The Fed has now joined in the fun of printing money and buying up its own government bonds, to try to reassure investors that all is well with the world. Monetarists assure us that this will create more deposits in banks, which in turn might be spent and start to lift the recessions. That would be good news indeed. If you hurl enough money at a problem, someday some of it might start to do something useful depite the broken banks and the falling property prices. The monetarists are right to say people and companies are short of money. It’s deposits they need more than bank loans, turnover businesses require more than working capital bank facilities.
My worry is that on both sides of the Atlantic the governments are trying this at the same time as running collosal government deficits, and issuing huge quantities of bonds to pay for them. Markets are being told that buying different government bonds is a “flight to quality” which can never be criticised. Those who think this have not read their history books.
History tells us that many countries have in the past defaulted on their public debts when the burden becomes too great. It’s not just the well known South American villains who have let the international money lenders down. Countries like Spain, Japan and Germany have also been serial offenders if you go back far enough. The UK and the US have not in the past cancelled obligations or refused to pay interest, but they have often inflated their way out of the full rigour of the repayments, paying the lenders back in depreciated dollars or pounds.
Even if this time round they do prevent a return of high inflation and meet all the repayments, it is still possible to lose money fron a “flight to quality” if you buy a long bond on too low a rate of interest. There can be bubbles in gilt edged securities, as well as in properties and private sector shares. One of the problems the Japanese encountered when trying money printing in the 1990s was deciding how quickly to withdraw the cash once it seemed to be working, to avoid triggering a great inflation. They also discovered that if you did not first mend the banks, it was difficult for anything else to work.
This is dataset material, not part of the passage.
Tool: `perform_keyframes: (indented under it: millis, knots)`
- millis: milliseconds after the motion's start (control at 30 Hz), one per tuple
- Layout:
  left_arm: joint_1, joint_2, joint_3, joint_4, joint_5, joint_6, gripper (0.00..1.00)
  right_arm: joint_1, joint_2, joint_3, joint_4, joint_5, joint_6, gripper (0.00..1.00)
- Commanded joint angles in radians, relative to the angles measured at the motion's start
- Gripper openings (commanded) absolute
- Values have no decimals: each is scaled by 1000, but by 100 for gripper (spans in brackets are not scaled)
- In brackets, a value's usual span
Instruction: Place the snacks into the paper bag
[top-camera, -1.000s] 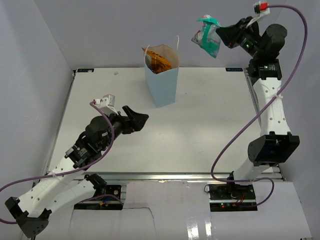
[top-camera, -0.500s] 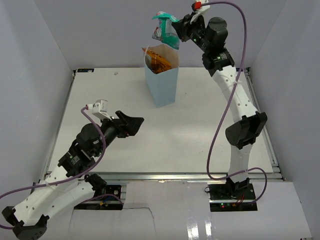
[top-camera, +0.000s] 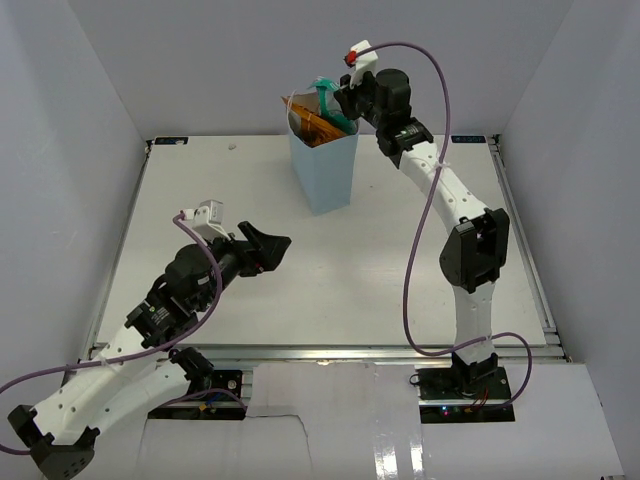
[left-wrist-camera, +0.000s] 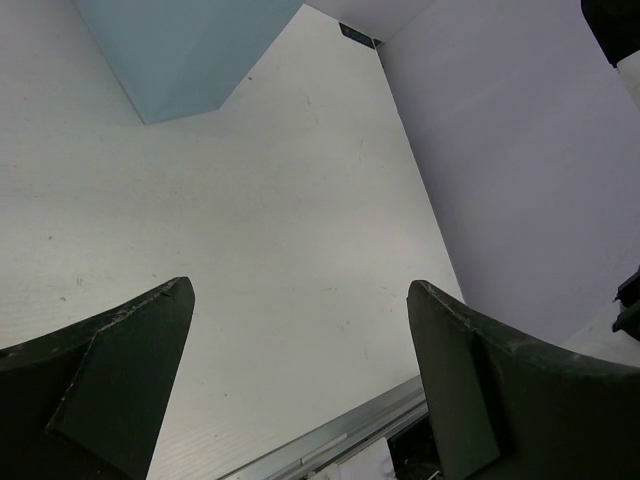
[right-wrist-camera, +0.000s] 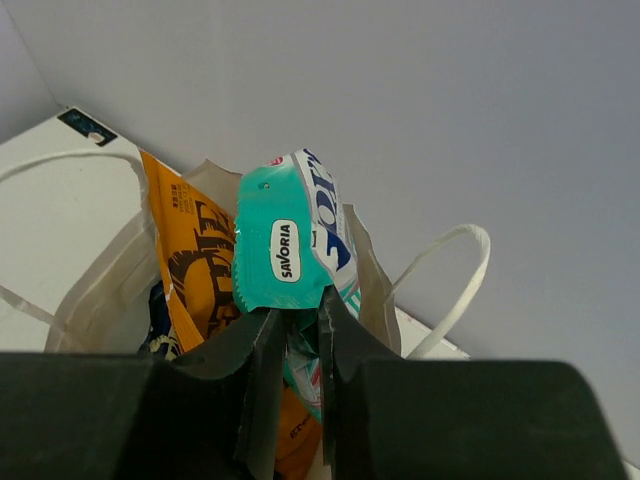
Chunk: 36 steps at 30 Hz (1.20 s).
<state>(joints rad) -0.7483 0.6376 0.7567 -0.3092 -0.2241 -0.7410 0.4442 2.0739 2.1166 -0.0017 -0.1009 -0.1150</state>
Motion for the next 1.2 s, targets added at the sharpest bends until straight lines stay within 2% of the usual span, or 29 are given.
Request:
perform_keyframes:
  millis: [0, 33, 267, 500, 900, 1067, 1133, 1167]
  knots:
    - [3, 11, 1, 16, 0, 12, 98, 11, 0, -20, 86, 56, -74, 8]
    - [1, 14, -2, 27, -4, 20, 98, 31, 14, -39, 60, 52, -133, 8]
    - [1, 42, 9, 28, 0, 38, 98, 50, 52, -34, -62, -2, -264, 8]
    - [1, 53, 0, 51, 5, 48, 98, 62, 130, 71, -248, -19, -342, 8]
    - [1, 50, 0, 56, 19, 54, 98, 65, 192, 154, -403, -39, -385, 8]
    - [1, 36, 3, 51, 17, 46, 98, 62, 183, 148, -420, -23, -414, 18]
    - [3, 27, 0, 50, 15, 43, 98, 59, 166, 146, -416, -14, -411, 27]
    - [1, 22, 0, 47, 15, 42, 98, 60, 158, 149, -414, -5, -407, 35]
It is worrying how quickly the Obama administration has been bogged down by the Credit Crunch. They try initiative after initiative, just like the UK, allowing nothing to work through. At the base of all this trouble is the obstinate refusal of the authorities on both sides of the Ataltnic to take a tough approach to the broken banks and financial institutions where the public sector now has a significant investment. It is causing political pressures for the politicians, who seem incapable of finding the people to sort out these broken and badly run organisations. The financial sector living on public sector subsidy is living well beyond its means and failing to sort out its businesses quickly enough. The result will be more losses, more bad news for taxpayers, and more anger about the remuneration of the executives responsible.